Work to be completed:
From the line with "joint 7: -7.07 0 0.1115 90" through the final line, transcribe the material below character for character; include no other lines.

** Available data follows **

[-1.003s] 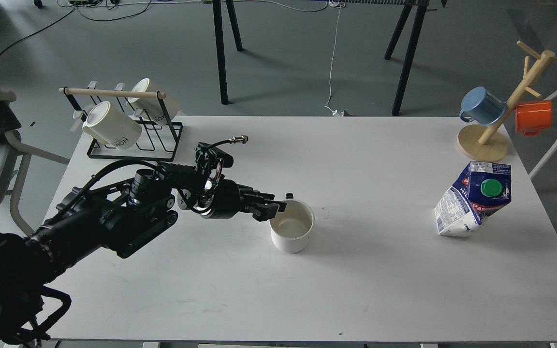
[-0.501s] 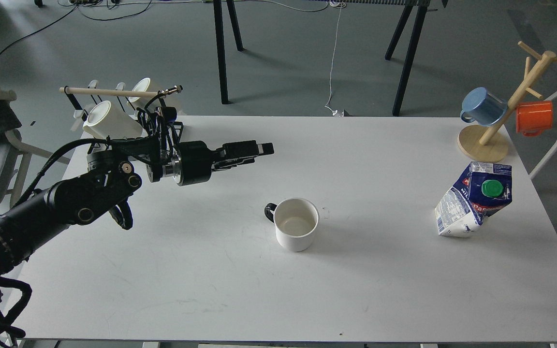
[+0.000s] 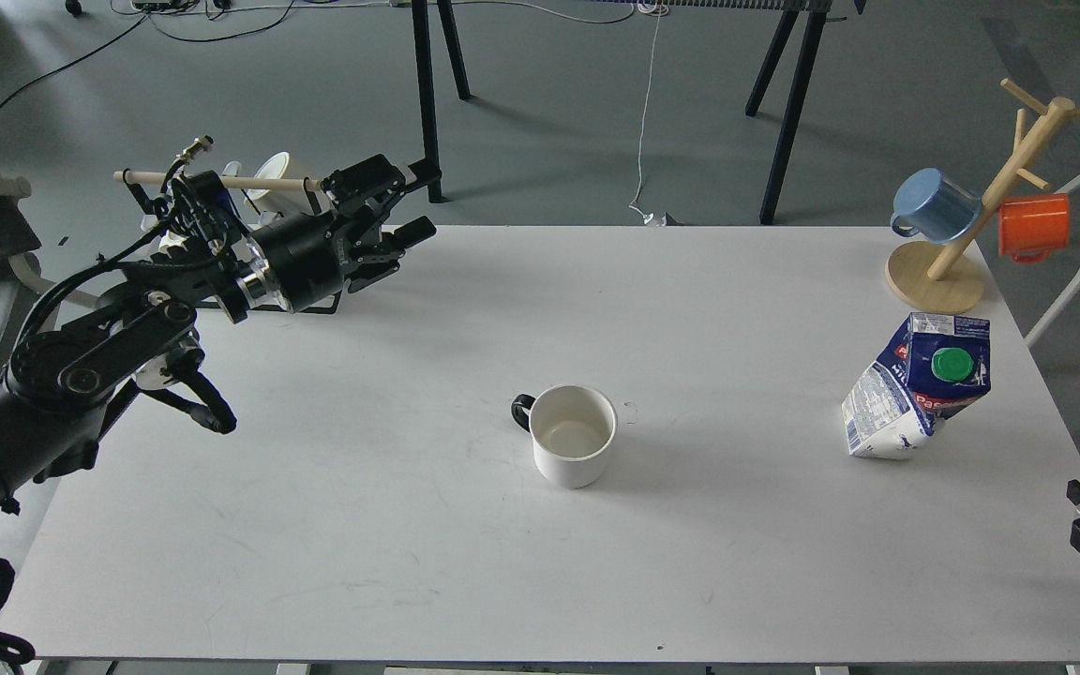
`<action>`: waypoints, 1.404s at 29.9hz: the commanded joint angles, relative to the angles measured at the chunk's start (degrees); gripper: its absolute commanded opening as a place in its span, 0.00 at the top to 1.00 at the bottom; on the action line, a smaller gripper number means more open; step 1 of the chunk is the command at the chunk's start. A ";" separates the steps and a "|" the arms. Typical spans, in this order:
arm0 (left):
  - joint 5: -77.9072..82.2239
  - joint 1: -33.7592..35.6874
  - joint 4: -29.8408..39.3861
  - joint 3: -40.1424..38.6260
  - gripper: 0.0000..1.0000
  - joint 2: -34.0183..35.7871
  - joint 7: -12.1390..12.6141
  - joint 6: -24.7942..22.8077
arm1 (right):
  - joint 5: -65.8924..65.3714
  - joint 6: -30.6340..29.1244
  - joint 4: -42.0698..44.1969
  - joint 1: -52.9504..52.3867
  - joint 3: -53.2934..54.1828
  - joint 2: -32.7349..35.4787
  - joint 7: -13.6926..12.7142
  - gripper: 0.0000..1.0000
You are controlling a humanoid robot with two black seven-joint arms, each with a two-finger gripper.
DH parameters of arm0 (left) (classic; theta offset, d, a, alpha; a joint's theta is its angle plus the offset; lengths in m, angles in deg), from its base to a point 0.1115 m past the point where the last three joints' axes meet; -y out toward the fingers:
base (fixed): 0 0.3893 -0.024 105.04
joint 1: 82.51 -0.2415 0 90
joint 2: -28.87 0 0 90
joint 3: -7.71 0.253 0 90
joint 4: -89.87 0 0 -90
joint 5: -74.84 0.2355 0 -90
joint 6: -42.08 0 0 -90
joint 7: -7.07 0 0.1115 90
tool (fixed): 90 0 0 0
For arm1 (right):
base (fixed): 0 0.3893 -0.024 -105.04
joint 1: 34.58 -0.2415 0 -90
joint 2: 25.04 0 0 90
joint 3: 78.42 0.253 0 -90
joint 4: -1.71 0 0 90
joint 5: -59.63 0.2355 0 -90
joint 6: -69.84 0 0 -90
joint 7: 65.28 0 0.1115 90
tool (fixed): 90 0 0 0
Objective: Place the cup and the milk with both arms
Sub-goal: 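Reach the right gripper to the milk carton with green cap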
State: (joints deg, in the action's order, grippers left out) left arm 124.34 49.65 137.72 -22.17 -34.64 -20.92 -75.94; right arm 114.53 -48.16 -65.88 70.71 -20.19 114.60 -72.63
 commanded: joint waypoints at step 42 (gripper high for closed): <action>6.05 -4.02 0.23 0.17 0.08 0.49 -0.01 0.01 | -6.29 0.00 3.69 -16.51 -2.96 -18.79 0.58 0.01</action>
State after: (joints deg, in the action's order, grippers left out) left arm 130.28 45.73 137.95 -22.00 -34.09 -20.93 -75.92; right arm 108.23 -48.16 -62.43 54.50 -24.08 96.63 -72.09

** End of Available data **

Output of the task:
joint 7: -7.07 0 0.1115 90
tool (fixed): 90 0 0 0
For arm1 (right):
base (fixed): 0 0.3893 -0.024 -105.04
joint 1: 34.58 -0.2415 0 -90
joint 2: 25.04 0 0 90
joint 3: 78.42 0.253 0 -90
joint 4: -1.71 0 0 90
joint 5: -59.63 0.2355 0 -90
joint 6: -69.84 0 0 -90
joint 7: 65.28 0 0.1115 90
tool (fixed): 90 0 0 0
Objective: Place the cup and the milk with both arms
Sub-goal: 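Reach the right gripper to the milk carton with green cap
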State: (joints deg, in the action's order, grippers left out) left arm 124.34 49.65 137.72 -22.17 -34.64 -20.92 -75.94; right arm 114.53 -48.16 -65.88 70.71 -20.19 114.60 -72.63
 commanded: joint waypoints at step 42 (gripper high for closed): <action>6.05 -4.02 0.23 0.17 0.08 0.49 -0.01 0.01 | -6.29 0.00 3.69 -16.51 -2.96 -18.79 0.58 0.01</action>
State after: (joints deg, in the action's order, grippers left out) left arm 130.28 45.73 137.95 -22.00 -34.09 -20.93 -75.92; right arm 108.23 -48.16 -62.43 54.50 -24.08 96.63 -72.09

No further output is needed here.